Um povo nestas circunstâncias revela incontestavelmente que a sua nacionalidade está bem longe de extinguir-se no marasmo da inactividade social ou na voragem dos cataclismos políticos.
De resto, para que tal sucedesse, fora mister arrancar primeiro e aniquilar uma por uma as páginas monumentais dessa epopeia sublime em que o génio titânico de Luís de Camões, consubstanciando as glórias de seus conterrâneos, lhes talhou a imortalidade da apoteose.
Enquanto um povo se abraçar com entusiástica devoção ao sagrado estandarte de seus maiores, impossível lhe será esfacelar-se ou morrer, porque lho veda a própria consciência do que a si deve e aos seus antepassados, - sobretudo quando esse povo é, conforme o definiu Victor Hugo ultimamente por ocasião de celebrar-se o tricentenário do Homero português, «um povo extraordinário que, imperceptível quase no globo se atendermos só às pequeníssimas dimensões do seu país, soube assumir na história um papel grandioso, avassalando as terras como fez a Espanha e avassalando os mares como fez a Inglaterra, sem haver perigo ou dificuldade que lhe ocasionasse um momento sequer de hesitação ou perplexidade.»

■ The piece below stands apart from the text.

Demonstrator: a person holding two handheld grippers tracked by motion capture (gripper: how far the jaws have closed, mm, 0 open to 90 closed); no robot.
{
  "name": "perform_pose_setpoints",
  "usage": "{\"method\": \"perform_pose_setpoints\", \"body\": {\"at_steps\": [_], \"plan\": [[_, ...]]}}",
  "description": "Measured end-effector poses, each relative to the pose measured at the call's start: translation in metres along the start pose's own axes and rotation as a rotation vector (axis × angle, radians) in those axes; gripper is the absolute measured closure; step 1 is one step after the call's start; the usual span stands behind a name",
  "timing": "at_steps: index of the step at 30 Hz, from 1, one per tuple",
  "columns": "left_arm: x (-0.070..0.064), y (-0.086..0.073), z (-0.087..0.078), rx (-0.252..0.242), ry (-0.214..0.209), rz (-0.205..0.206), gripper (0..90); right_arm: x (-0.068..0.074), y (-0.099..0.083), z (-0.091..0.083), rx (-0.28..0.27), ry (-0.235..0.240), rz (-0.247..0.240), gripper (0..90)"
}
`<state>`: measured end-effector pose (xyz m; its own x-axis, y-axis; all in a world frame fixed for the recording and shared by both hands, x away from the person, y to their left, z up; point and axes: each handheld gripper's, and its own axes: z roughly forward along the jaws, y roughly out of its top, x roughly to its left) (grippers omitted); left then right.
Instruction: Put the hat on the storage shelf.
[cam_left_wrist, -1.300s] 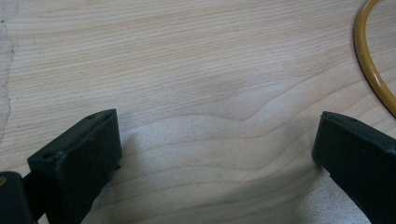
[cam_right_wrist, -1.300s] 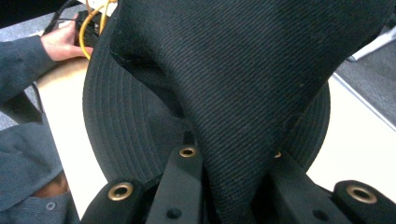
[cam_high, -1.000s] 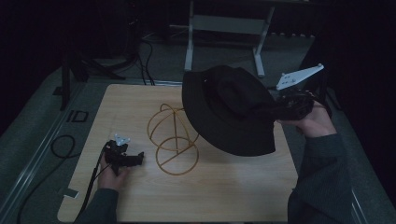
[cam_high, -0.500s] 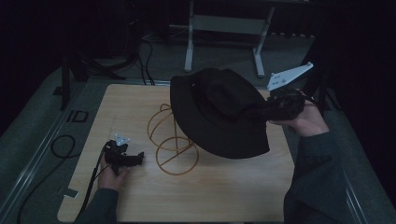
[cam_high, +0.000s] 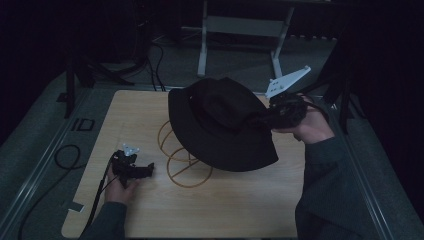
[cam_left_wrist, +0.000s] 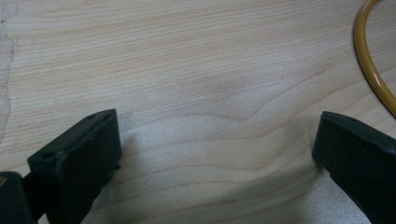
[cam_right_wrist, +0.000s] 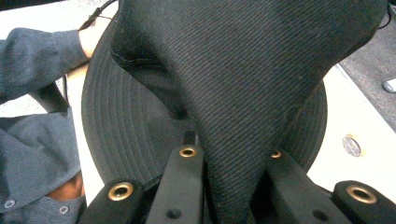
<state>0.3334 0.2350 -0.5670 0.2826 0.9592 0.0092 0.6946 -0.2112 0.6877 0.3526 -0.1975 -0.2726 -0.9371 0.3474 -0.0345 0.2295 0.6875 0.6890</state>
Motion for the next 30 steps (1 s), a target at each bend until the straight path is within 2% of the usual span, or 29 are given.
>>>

A surpreendente animação, com que Portugal solenizou em Junho de 1880 o tricentenário do grande poeta, apresenta efectivamente esta significação altíssima: - um país que não morre; um povo que não se presta a que lhe raspem do mapa-mundi o seu nome gloriosíssimo.
FIM
Acabamos de transcrever, ao longo destes últimos meses, este resumo (esta História de Portugal, em 64 páginas, parecia interminável quando transcrita para o blogue). Justificou-se a transcrição integral, pela temática abrangida e pela narrativa, que a mim me pareceu particularmente interessante, apesar de desconhecer o(s) seu(s) autores.
Esta história judiciosa e apologética, nada asséptica como muita da História ciência e estruturalista pretende ser, é datada, mas particularmente atractiva.
Nos próximos dias seguir-se-ão outras velharias. Algumas ocuparão mais, ou menos tempo que esta. Fica, contudo, quase a certeza que mais nenhuma terá o mérito de ser transcrita na íntegra.